**Work request:**
Below are some entries. Repeat exactly the lines from the one with "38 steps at" through the one with "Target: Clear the", and only those.

**Provided data:**
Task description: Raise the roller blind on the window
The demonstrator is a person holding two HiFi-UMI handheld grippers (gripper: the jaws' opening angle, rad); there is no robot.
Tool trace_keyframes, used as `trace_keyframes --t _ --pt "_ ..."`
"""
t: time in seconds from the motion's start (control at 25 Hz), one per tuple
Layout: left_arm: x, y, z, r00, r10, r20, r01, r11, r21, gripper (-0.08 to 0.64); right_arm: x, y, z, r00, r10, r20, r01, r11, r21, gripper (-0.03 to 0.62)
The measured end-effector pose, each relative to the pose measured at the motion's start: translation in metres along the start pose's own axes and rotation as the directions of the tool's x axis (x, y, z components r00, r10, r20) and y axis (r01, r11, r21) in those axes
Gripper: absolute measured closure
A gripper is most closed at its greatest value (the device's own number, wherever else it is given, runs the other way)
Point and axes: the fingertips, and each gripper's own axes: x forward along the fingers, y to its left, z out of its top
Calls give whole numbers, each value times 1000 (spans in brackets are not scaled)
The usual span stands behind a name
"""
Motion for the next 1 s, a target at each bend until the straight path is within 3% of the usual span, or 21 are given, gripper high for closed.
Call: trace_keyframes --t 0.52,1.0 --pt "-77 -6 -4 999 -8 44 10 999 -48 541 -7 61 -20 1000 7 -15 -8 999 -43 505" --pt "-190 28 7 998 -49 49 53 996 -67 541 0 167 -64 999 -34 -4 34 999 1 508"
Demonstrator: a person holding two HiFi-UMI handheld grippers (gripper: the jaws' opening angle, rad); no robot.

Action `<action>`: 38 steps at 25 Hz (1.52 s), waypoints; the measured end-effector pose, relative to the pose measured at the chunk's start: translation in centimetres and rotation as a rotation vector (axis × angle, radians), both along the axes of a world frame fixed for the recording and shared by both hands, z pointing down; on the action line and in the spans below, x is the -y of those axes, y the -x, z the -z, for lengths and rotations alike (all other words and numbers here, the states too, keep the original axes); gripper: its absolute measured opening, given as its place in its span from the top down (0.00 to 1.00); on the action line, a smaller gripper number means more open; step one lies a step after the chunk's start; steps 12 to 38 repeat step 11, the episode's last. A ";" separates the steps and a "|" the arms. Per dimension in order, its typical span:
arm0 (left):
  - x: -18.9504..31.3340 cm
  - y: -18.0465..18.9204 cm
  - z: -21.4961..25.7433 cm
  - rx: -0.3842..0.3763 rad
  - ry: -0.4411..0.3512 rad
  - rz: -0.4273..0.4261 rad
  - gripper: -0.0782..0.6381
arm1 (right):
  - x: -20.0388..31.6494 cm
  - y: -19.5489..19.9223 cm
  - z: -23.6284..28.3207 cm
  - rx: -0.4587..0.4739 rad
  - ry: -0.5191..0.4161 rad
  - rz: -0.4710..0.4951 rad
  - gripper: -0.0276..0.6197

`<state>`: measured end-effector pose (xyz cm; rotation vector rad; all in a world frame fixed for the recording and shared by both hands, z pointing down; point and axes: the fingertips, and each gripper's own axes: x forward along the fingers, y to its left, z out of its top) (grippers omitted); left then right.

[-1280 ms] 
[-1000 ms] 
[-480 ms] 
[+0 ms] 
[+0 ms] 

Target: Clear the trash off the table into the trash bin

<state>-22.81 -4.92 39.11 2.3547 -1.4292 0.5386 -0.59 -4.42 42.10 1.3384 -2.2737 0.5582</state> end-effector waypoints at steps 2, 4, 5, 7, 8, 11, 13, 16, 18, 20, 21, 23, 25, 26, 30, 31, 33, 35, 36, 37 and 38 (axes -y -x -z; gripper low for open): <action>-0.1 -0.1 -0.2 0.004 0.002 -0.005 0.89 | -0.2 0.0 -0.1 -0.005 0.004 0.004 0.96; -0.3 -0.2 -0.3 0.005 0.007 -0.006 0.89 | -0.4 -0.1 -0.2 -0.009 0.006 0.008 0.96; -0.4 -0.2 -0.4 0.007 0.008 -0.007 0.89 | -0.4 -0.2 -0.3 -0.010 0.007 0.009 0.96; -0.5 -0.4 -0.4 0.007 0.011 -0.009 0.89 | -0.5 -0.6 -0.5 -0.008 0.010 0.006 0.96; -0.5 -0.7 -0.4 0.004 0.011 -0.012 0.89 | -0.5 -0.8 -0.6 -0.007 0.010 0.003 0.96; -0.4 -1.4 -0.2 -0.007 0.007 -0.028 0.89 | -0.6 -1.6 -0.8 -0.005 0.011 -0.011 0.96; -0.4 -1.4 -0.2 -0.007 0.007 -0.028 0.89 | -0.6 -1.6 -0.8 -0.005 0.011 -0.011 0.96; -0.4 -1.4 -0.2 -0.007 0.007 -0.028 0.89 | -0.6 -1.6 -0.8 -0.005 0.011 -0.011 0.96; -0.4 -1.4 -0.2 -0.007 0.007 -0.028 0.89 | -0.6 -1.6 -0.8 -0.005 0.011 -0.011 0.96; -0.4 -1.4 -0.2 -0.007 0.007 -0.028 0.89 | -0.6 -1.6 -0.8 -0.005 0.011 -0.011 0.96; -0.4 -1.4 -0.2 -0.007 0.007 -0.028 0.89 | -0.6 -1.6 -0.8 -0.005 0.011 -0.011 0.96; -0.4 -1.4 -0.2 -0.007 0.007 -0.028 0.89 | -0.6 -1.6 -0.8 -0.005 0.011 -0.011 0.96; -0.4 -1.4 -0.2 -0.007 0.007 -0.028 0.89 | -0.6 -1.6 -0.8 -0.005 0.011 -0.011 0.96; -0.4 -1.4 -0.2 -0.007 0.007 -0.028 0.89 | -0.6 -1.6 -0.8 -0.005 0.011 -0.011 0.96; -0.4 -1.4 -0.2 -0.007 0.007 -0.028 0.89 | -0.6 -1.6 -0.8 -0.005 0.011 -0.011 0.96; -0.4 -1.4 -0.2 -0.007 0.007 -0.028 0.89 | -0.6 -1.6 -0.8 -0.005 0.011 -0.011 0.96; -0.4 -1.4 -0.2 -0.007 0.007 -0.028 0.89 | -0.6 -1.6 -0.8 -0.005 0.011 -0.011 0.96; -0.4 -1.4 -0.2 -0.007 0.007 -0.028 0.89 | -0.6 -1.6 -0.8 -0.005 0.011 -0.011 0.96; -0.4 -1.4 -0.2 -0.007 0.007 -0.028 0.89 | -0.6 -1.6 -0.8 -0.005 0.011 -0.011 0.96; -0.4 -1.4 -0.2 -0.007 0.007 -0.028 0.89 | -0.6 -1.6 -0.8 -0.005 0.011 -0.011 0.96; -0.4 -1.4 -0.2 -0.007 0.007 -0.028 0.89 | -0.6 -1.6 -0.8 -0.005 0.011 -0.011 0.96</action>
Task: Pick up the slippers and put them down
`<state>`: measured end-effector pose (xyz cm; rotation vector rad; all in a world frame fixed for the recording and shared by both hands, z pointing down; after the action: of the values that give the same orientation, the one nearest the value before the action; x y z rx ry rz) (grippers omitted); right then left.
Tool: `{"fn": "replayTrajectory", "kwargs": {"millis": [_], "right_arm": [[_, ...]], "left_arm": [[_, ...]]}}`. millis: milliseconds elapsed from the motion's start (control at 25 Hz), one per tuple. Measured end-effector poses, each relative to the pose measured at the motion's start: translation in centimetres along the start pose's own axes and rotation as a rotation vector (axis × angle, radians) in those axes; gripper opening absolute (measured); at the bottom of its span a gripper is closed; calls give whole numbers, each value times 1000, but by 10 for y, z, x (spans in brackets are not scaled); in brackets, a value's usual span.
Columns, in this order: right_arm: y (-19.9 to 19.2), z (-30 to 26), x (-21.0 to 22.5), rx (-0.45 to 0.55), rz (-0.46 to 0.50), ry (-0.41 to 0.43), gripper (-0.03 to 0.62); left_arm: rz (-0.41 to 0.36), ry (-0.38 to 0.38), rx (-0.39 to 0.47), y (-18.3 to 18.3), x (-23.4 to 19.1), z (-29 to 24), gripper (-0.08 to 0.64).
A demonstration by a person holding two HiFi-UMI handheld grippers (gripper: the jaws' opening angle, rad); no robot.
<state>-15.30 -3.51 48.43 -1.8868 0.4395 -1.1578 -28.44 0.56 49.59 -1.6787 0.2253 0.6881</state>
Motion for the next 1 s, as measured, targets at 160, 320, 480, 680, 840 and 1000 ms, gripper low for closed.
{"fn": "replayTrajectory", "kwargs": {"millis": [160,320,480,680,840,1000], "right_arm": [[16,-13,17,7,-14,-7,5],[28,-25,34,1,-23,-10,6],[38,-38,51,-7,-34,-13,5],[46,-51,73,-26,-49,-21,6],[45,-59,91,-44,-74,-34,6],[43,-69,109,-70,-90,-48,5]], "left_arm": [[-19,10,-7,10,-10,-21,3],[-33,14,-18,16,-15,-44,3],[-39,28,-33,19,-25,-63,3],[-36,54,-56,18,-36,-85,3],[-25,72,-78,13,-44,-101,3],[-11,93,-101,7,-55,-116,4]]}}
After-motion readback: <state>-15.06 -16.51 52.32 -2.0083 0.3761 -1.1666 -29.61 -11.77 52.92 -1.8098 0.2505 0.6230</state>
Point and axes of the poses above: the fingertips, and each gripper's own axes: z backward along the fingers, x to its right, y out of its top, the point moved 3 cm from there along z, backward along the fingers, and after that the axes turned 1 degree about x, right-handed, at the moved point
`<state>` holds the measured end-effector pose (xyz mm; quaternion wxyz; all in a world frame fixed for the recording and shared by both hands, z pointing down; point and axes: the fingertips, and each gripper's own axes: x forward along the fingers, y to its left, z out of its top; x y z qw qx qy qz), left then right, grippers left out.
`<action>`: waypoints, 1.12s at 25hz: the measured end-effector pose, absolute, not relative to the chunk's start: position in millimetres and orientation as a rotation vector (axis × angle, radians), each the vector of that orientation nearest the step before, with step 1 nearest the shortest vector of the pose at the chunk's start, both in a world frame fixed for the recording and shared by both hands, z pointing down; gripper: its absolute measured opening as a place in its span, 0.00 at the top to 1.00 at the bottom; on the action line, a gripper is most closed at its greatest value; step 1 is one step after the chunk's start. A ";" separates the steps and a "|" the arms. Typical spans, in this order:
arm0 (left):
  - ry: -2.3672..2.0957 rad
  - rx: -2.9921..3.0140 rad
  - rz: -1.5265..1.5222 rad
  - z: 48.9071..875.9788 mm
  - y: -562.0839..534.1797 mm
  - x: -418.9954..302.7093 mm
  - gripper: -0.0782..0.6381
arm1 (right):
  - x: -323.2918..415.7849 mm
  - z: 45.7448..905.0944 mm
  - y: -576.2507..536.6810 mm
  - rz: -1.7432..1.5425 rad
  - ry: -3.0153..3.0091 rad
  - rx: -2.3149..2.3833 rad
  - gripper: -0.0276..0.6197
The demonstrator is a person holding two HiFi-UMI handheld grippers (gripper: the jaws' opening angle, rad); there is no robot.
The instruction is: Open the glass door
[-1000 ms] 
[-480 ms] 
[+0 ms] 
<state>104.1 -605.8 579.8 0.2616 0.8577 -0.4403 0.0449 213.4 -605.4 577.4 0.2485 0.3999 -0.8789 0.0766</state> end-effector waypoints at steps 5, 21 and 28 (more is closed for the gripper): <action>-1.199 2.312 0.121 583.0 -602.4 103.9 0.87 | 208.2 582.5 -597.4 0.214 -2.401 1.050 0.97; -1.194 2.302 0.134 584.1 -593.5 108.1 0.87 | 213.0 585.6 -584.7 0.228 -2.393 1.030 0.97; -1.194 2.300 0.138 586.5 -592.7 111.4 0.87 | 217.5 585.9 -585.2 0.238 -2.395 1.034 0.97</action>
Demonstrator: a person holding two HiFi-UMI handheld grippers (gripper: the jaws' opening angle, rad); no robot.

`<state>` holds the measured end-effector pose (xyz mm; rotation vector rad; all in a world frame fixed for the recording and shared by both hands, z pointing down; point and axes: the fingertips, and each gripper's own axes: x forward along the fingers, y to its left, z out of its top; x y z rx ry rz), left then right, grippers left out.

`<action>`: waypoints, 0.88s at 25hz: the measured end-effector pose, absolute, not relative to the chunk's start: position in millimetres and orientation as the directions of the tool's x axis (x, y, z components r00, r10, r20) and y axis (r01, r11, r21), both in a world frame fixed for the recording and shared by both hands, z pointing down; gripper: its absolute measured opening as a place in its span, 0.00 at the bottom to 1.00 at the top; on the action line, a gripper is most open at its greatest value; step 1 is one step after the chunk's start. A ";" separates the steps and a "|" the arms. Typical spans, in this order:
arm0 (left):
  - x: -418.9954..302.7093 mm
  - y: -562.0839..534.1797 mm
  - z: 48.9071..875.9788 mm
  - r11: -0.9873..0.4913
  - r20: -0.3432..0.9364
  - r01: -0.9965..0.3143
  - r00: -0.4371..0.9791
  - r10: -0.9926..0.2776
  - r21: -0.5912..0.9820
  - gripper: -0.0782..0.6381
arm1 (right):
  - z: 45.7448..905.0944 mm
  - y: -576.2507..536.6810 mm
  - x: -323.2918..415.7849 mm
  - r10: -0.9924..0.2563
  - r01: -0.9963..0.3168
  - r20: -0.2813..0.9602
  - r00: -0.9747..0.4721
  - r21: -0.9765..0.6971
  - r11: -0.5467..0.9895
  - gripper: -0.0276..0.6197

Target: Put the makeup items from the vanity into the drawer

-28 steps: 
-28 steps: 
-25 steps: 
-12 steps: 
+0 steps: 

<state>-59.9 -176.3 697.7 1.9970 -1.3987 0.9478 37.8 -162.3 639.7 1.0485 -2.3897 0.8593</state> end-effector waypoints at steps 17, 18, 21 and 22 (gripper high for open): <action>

**Solution to this task:**
Action `<action>`: 38 steps at 25 Hz (1.52 s), waypoints; the measured end-effector pose, relative to the pose measured at the chunk's start: translation in centimetres and rotation as a rotation vector (axis × angle, radians), both along the axes of a world frame fixed for the recording and shared by both hands, z pointing down; on the action line and in the spans below, x is the -y of those axes, y the -x, z the -z, for lengths and rotations alike (all other words and numbers here, the states too, keep the original axes); gripper: its absolute measured opening, given as its place in its span from the top down (0.00 to 1.00); on the action line, a smaller gripper number means more open; step one lies a step after the chunk's start; steps 12 to 38 repeat step 11, the episode's last. A ";" separates the steps and a "|" the arms. Per dimension in order, its typical span:
arm0 (left):
  - x: -18.9504..31.3340 cm
  - y: -18.0465..18.9204 cm
  - z: -21.4961..25.7433 cm
  - rx: -0.3842..0.3763 rad
  - ry: -0.4411..0.3512 rad
  - rz: -0.4273..0.4261 rad
  - gripper: -0.0782..0.6381
arm1 (right):
  - x: -20.0388..31.6494 cm
  - y: -19.5489..19.9223 cm
  - z: -23.6284..28.3207 cm
  - rx: -0.4587..0.4739 rad
  - ry: -0.5191..0.4161 rad
  - rz: -0.4710..0.4951 rad
  - gripper: -0.0276..0.6197

`<state>`: measured end-effector pose (xyz cm; rotation vector rad; all in a world frame fixed for the recording and shared by both hands, z pointing down; point and axes: the fingertips, and each gripper's own axes: x forward along the fingers, y to its left, z out of its top) (grippers omitted); left then right.

[-1280 ms] 
[-1000 ms] 
[-480 ms] 
[+0 ms] 
[+0 ms] 

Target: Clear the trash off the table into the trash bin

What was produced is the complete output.